> _Task material_

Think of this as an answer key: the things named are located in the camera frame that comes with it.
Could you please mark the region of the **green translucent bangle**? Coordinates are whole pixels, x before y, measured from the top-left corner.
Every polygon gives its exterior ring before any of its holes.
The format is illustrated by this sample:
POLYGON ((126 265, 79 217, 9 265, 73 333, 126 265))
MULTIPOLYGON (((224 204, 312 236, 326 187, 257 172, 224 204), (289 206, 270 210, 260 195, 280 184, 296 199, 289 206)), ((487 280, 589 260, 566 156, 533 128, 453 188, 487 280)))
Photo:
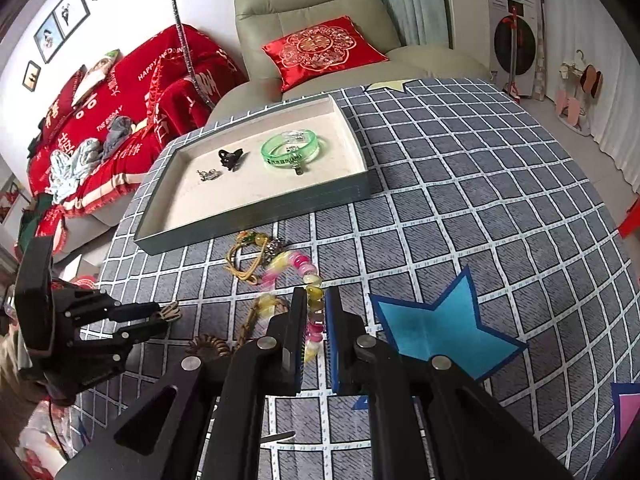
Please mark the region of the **green translucent bangle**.
POLYGON ((260 148, 262 159, 277 168, 298 168, 319 153, 318 136, 309 129, 283 131, 260 148))

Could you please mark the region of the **black hair claw clip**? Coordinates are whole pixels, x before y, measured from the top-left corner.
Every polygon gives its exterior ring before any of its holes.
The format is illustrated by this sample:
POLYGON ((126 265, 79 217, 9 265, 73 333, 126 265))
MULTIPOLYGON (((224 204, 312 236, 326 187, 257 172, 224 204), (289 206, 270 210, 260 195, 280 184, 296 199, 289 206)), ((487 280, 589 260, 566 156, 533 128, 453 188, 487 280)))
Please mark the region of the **black hair claw clip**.
POLYGON ((234 171, 239 166, 240 160, 243 157, 244 152, 242 148, 237 148, 235 151, 229 152, 226 150, 219 150, 218 157, 220 159, 221 166, 228 171, 234 171))

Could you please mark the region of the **red embroidered cushion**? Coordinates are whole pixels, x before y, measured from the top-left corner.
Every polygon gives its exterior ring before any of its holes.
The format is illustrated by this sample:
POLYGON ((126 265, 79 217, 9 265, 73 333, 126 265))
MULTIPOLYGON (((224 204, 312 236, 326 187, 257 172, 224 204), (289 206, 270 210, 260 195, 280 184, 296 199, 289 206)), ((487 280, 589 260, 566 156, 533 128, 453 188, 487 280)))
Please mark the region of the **red embroidered cushion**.
POLYGON ((323 75, 388 61, 347 15, 292 32, 262 50, 277 66, 282 92, 323 75))

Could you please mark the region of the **red bed blanket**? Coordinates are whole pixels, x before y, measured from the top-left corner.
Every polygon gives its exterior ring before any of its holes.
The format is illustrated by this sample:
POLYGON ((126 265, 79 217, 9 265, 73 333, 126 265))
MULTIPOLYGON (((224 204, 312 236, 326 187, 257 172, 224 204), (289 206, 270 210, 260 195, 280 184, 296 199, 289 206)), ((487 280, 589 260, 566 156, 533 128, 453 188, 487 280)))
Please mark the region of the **red bed blanket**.
POLYGON ((184 26, 186 42, 167 27, 107 66, 104 77, 81 89, 81 67, 53 101, 27 164, 32 195, 49 191, 55 152, 74 154, 81 142, 116 146, 76 191, 62 199, 66 216, 92 214, 136 190, 172 140, 207 122, 213 105, 246 81, 234 59, 204 32, 184 26))

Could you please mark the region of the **small silver charm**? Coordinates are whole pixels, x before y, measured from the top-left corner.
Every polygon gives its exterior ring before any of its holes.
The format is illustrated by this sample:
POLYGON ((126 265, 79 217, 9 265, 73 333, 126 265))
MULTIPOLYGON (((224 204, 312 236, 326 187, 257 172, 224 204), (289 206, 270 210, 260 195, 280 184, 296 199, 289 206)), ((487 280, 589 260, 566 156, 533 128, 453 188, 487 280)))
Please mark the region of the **small silver charm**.
POLYGON ((198 170, 198 176, 203 182, 213 181, 221 176, 221 172, 217 169, 198 170))

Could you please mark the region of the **white washing machine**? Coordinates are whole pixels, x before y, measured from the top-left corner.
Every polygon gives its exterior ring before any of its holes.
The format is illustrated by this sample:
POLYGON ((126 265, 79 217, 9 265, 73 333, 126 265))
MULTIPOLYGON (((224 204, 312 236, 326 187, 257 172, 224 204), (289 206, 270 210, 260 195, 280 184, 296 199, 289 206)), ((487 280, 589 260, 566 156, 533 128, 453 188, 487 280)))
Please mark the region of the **white washing machine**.
POLYGON ((492 81, 506 88, 510 76, 519 96, 534 93, 540 0, 488 0, 492 81))

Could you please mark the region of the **yellow star sticker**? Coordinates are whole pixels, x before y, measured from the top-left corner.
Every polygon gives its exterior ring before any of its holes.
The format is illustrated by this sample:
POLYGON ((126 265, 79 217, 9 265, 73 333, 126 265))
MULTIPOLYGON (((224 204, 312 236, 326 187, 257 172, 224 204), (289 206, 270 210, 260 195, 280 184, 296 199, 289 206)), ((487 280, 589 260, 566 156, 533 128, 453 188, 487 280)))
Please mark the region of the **yellow star sticker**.
POLYGON ((397 79, 389 81, 380 81, 369 84, 366 88, 367 92, 375 92, 378 90, 390 90, 405 93, 405 85, 411 82, 411 79, 397 79))

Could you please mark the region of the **blue framed picture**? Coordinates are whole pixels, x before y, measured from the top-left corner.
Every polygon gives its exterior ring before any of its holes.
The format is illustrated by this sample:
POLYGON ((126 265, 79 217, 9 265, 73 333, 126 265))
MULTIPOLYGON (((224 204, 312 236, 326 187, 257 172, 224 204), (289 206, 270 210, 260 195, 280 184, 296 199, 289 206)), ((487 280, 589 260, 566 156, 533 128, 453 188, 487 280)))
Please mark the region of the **blue framed picture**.
POLYGON ((48 64, 64 41, 61 29, 53 14, 44 20, 35 33, 34 39, 43 63, 48 64))

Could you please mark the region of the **large framed picture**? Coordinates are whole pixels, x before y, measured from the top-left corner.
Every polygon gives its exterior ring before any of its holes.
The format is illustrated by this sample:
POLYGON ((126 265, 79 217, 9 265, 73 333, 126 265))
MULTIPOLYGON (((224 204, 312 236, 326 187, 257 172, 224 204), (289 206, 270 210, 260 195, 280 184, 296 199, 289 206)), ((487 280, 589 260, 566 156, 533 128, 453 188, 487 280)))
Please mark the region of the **large framed picture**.
POLYGON ((66 39, 90 15, 85 0, 61 0, 53 11, 55 21, 66 39))

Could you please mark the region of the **pink star sticker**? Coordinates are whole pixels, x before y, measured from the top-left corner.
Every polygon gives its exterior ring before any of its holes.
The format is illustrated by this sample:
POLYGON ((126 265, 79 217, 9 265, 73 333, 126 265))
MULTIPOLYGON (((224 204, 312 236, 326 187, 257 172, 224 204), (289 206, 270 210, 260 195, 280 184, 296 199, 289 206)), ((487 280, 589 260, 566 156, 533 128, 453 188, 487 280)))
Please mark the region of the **pink star sticker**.
POLYGON ((613 382, 611 390, 614 406, 614 443, 619 445, 639 413, 640 386, 613 382))

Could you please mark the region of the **small framed picture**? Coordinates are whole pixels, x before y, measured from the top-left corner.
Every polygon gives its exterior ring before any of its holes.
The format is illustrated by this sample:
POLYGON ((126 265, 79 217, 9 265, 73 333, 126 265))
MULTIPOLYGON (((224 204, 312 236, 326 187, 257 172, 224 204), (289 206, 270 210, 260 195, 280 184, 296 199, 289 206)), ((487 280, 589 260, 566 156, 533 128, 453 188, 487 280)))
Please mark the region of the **small framed picture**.
POLYGON ((40 76, 41 67, 35 62, 29 61, 23 76, 22 85, 29 91, 34 92, 40 76))

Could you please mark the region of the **blue star sticker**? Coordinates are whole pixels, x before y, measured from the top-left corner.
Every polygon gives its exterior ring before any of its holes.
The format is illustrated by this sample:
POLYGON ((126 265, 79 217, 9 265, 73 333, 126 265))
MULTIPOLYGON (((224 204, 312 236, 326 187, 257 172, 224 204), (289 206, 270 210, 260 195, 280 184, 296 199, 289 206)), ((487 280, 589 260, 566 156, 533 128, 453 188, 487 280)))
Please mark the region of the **blue star sticker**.
POLYGON ((387 342, 403 356, 446 356, 477 382, 523 353, 527 344, 480 319, 475 284, 466 266, 432 304, 370 297, 387 342))

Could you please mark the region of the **grey crumpled clothes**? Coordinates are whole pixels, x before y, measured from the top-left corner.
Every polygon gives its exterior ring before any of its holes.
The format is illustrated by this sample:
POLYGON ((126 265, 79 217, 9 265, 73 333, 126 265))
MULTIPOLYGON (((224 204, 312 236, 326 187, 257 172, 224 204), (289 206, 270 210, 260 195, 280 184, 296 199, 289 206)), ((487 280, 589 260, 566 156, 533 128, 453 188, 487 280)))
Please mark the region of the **grey crumpled clothes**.
POLYGON ((75 151, 66 154, 55 150, 50 156, 47 193, 55 205, 73 195, 90 174, 107 161, 132 133, 134 123, 127 116, 115 116, 103 142, 88 138, 75 151))

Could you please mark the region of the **grey jewelry tray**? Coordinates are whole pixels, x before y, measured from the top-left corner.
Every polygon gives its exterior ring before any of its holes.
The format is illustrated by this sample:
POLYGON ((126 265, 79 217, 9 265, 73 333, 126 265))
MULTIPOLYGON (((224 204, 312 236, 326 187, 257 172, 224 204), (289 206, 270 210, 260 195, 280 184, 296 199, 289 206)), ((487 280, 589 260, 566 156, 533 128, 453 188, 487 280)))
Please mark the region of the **grey jewelry tray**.
POLYGON ((149 255, 370 197, 356 133, 328 94, 308 96, 201 128, 172 142, 149 174, 134 242, 149 255), (260 148, 278 133, 309 129, 320 150, 298 168, 269 166, 260 148), (219 150, 242 148, 234 171, 219 150), (203 182, 198 170, 221 176, 203 182))

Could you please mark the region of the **pink slippers rack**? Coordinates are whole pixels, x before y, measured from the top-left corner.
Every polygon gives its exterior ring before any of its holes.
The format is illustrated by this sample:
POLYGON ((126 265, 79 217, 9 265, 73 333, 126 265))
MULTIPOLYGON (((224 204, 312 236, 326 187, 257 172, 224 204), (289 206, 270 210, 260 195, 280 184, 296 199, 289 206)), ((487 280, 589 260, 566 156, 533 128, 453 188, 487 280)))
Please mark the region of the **pink slippers rack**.
POLYGON ((591 136, 589 111, 597 102, 603 87, 603 74, 588 64, 582 49, 575 51, 573 61, 559 68, 560 86, 555 93, 555 116, 564 126, 580 136, 591 136))

> _Exercise requirements_
The answer must be a verbatim transcription of the entries above, from the first line through the line that contains "Could you please mark the region of the **green", and nothing more.

> _Result for this exercise_
Think of this as an answer key: the things named are located in the camera frame that comes with it.
Could you please mark the region of the **green translucent bangle**? Coordinates are whole pixels, x before y, measured from the top-left corner.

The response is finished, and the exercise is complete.